Where their neighbors are getting sucked into US-China competition, ASEAN states—long peripheral to big power stories—are secretly building the most dynamic vision for regional integration in the world. With visions like the Regional Comprehensive Economic Partnership (RCEP), ASEAN is envisioning an open regionalism idea focusing on connectivity, digital trade, and regulatory coordination without requiring political convergence. In a way, ASEAN incrementalism gives the post-American order a functioning blueprint: polycentric, nimble, solution-focused, but not ideological-oriented.
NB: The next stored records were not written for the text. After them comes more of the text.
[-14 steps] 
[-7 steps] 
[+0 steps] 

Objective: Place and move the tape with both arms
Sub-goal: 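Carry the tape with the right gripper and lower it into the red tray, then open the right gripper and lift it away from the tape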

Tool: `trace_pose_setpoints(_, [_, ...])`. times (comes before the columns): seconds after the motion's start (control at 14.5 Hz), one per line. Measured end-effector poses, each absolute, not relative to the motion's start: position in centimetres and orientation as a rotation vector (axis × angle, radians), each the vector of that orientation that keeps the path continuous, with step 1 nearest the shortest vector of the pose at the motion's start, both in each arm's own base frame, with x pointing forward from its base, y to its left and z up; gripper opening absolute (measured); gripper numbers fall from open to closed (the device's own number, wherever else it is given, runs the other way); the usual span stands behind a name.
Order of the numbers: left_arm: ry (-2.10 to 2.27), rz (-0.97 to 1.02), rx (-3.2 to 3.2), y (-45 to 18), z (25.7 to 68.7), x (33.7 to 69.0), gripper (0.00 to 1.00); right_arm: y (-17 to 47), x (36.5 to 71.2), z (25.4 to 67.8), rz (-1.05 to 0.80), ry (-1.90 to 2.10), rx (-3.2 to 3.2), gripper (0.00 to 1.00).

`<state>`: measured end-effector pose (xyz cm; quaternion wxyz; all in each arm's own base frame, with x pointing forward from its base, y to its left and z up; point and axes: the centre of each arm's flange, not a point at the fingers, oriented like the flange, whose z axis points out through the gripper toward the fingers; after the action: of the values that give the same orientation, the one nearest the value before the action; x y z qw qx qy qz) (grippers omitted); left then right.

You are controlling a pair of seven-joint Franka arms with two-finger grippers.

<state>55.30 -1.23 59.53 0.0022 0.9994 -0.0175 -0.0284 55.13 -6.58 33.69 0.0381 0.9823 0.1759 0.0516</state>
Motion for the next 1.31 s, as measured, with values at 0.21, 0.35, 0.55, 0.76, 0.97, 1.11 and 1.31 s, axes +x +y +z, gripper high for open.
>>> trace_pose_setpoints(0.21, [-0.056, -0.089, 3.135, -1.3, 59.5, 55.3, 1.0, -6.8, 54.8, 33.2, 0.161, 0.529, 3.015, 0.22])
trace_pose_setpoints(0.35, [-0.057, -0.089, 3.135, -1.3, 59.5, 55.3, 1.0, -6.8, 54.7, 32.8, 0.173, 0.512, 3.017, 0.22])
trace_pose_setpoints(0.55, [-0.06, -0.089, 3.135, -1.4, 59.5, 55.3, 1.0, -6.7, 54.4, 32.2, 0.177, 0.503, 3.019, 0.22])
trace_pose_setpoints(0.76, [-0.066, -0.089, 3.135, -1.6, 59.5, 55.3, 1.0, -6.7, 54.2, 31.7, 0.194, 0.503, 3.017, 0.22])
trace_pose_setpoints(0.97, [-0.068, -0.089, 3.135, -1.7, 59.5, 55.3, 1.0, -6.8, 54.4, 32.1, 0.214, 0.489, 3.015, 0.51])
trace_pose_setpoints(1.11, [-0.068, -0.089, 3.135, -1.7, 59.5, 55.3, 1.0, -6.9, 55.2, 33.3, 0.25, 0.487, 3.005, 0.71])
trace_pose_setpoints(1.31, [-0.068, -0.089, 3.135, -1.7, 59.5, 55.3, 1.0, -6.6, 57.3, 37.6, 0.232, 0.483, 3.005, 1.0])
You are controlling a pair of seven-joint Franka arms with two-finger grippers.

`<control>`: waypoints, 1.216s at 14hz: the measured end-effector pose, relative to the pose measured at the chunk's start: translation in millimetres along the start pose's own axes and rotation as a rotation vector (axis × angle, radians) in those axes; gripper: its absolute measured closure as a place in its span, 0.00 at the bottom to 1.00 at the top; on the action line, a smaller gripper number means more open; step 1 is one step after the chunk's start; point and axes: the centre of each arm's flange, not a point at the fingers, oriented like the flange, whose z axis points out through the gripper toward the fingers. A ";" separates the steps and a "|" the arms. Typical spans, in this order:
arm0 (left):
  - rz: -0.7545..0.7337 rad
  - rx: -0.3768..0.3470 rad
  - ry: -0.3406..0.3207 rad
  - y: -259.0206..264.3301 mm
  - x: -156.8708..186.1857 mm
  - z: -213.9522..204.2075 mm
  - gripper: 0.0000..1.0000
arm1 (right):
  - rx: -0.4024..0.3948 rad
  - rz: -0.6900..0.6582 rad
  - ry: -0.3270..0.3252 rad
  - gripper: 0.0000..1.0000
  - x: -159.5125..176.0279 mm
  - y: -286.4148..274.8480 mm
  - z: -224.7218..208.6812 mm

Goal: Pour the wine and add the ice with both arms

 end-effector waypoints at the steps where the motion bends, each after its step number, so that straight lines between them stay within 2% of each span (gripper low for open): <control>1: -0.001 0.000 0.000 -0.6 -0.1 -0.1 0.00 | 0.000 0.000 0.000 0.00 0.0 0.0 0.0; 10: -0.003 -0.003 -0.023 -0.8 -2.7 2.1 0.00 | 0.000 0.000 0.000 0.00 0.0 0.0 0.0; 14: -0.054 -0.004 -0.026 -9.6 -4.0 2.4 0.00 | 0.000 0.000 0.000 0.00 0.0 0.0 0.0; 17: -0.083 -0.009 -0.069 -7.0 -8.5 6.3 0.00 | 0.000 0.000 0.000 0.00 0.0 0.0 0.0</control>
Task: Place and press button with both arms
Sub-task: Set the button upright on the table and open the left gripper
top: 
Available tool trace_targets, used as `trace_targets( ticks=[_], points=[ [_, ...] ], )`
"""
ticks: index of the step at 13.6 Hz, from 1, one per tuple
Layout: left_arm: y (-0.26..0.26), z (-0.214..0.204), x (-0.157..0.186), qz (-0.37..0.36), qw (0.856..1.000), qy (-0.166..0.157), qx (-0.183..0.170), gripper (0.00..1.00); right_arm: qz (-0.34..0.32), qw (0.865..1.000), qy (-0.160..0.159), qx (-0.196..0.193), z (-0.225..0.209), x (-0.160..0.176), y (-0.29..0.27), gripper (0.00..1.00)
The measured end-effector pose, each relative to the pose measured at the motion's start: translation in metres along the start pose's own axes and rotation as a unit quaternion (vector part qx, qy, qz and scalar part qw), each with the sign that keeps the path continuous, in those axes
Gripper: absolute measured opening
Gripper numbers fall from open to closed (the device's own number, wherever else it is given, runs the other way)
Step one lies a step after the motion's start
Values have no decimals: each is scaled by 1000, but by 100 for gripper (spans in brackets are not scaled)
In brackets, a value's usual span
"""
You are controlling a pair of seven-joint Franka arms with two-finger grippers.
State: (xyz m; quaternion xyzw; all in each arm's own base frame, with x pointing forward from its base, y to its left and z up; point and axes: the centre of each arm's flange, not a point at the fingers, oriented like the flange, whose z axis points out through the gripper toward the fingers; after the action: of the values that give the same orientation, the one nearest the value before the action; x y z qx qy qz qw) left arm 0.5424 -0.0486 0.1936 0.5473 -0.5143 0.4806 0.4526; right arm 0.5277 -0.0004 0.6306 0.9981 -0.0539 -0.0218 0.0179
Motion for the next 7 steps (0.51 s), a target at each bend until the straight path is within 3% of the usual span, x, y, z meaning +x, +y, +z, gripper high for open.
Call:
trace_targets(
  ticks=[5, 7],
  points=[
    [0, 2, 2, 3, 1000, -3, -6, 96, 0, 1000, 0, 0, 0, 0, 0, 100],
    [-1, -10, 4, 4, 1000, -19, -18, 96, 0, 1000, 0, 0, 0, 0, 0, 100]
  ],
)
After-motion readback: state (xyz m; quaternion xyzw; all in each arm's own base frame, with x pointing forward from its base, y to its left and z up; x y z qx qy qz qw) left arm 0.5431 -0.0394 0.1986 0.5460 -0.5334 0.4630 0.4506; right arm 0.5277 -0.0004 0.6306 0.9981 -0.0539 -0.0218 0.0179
This new architecture is not without limitation, however. Coordination across the Global South remains lopsided, and the majority are still lacking the institutional potential or the budget room to be able to contribute significantly to global norms. Moreover, as America recedes, it does so not with flair but with dislocation—leaving vacuums that are quickly filled by zero-sum competitions for influence rather than positive substitutes. Such an environment poses a threat not only of fragmentation, but also of the resurgence of spheres of influence that undermine the very sovereignty and multilateralism the Global South seeks to preserve.
To avert this, Asia’s rising powers are now called upon to do more than bridge gaps, but make frameworks. That is more than bilateral deals and infrastructure loans. It is to co-create new norms of data governance, green finance, labor rights, and debt restructuring. It is to invest in institutions—not just banks and blocs, but knowledge centers, legal institutions, and multilateral forums that embody the values and priorities of the majority world.
High stakes are involved. While Western economies are creaking with political division and strategic exhaustion, the legitimacy of the liberal order is eroding further. Unless Asia and the Global South step into the breach with combined, cooperative approaches, the alternative will not be a superior world—it will be an insecure and disputed one.
Conclusion
The U.S. isn’t disappearing from the world stage, but it is no longer the only writer of its script. Into the vacuum step Asian powers and Global South alliances that have long sat on the margins of world rulemaking but now hope to remake it in their own image. This is not a time of revolution—it is a time of evolution. But evolution requires guidance.
How much the future world order will be more equitable, more plural, and more sustainable will depend on the ability of the emerging powers to turn discontent into design and ambition into architecture. For India, China, and Southeast Asia too, the test is not how to lead, but how to lead differently—through the pursuit of equity, resilience, and pluralism.
The old order is unraveling. What moves in to fill the space will be chosen not by the lack of U.S. presence, but by the presence—and will—of whoever rises in its stead. The world is no longer waiting for permission. It is beginning to act.